Thursday, August 25, 2005

Chapter 5: Beyond the Pale

"We will become sillhouettes when our bodies finally go." — The Postal Service

Uncle Lee took a long draw from his pipe then looked back towards the window. The old man held his breath then unleashed a torrent of thick pipe smoke. He spoke suddenly, life coming into his voice like a rising ember, and it was quite some time before he paused again.



Lorelei wandered into town in the summer of 1814, a child of no more than 12. Where she came from or how she got here was anyone’s guess. But she didn’t seem tired or unhappy. At least, no more unhappy than any other kid her age. She just waltzed in wearing a raggedy dress, stitched together with burlap, and no shoes on her feet.

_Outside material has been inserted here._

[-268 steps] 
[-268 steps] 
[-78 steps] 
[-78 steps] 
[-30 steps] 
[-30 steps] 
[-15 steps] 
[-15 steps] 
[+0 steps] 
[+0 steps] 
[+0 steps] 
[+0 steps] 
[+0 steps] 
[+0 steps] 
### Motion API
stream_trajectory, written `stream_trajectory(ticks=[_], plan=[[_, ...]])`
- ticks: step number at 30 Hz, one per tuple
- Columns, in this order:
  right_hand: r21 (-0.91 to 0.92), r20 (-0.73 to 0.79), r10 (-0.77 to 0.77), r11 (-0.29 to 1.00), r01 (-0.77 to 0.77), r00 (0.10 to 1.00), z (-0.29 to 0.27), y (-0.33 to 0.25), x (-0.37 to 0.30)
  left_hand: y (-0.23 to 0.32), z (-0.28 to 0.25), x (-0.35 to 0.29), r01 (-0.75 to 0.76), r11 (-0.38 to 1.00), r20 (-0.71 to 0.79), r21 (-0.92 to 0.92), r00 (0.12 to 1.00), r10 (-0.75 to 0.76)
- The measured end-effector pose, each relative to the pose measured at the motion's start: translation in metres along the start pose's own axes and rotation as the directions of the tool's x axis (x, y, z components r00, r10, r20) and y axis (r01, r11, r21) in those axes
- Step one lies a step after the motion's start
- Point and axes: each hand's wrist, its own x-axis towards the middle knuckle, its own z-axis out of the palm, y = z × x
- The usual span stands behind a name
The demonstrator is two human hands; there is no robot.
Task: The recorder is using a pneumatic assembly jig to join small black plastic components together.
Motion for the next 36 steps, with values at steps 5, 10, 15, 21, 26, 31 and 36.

She came to rest by the fountain in town square, the fountain you’ve stopped by so many times before, and she sat on a post, looking around with a gaze that belied her youth. It seemed as though Lorelei had seen small towns like this before, and in all likelihood, she had.

Her hair was black, the color of a moonless sky, and smooth, unaffected by the journey that had turned the rest of her appearance to that of a wandering peasant girl. A blue ribbon, partially ripped, adorned her head, and it flowed in the afternoon breeze. Her face was no more or less striking than any young girl her age, save her eyes, dark eyes that stared like unblinking coals from her pale face, an animal’s eyes.

Still a young man myself, I had been working across the street, helping my father rebuild a stable wall, when I saw her looking in our direction. I got the attention of my father, the town’s champion lawman, and together we walked into the street to speak to her.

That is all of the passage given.